The Kazakhstan government is proposing a three-pronged plan that would make crypto miners pay significantly more to operate in the country.
On February 4, Kazakhstan’s First Vice Minister of Finance, Marat Sultangaziyev, proposed a pricing hike for crypto miners from $0.0023 per kwh to $0.01 (a 335 percent increase). He also proposed a tax on each individual graphics card (GPU) and piece of crypto mining equipment. He compared the “tax-per-video card” to “how casinos get taxed” for each table they run, regardless of whether the table is operating or not.
The third part of his proposal was to remove mining equipment from the exemption from value-added tax (VAT). Mining Bitcoin needs the use of specialised hardware to perform the mathematical computations required to add new blocks to the network. Up to 10,000 mining rigs, comprising ASICs (application-specific integrated circuits), GPUs, racks, cooling units, and other equipment, are housed in larger mining operations.

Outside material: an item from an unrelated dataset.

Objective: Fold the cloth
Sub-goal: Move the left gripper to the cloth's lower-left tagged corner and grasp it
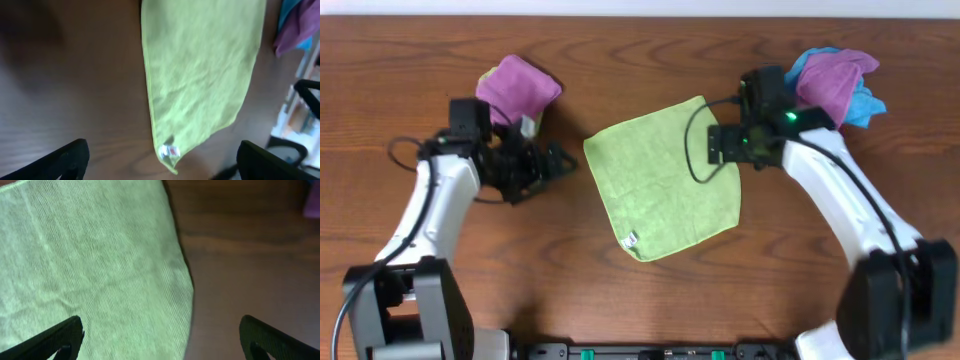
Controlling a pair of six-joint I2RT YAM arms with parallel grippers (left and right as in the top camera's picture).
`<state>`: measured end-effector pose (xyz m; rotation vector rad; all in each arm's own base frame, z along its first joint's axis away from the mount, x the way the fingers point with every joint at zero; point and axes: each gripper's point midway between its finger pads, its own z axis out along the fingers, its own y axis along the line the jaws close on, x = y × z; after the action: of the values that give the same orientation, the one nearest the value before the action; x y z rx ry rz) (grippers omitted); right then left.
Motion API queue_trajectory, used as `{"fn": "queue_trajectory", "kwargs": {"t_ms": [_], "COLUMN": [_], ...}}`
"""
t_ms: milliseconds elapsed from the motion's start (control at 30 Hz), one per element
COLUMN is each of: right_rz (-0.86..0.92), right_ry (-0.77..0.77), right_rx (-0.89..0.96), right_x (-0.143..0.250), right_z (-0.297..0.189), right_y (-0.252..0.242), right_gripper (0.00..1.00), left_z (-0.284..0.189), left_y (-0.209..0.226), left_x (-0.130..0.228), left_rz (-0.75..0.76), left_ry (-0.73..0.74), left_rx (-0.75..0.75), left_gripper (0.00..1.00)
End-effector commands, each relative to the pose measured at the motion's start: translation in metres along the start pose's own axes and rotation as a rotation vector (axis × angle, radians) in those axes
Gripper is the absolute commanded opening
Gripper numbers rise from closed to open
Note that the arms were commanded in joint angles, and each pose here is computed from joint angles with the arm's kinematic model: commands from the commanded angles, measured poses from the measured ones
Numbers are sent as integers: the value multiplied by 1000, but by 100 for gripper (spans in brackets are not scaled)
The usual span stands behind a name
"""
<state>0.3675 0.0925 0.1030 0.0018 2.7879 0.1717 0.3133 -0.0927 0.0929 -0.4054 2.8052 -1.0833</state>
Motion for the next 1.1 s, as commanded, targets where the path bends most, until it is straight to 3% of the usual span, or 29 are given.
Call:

BIT Mining is a major Bitcoin mining firm that relocated from China to Kazakhstan.
The low cost of power and proximity to China have attracted miners from Chinese authorities during the country’s crackdowns. As a result, Kazakhstan has surpassed the United States as the second-largest generator of Bitcoin hash power, accounting for around 18% of the network’s hash rate as of August 2021, according to Cambridge University. If the crippling tax measures become law, it may make it less desirable for new and current miners to call it their base of operations.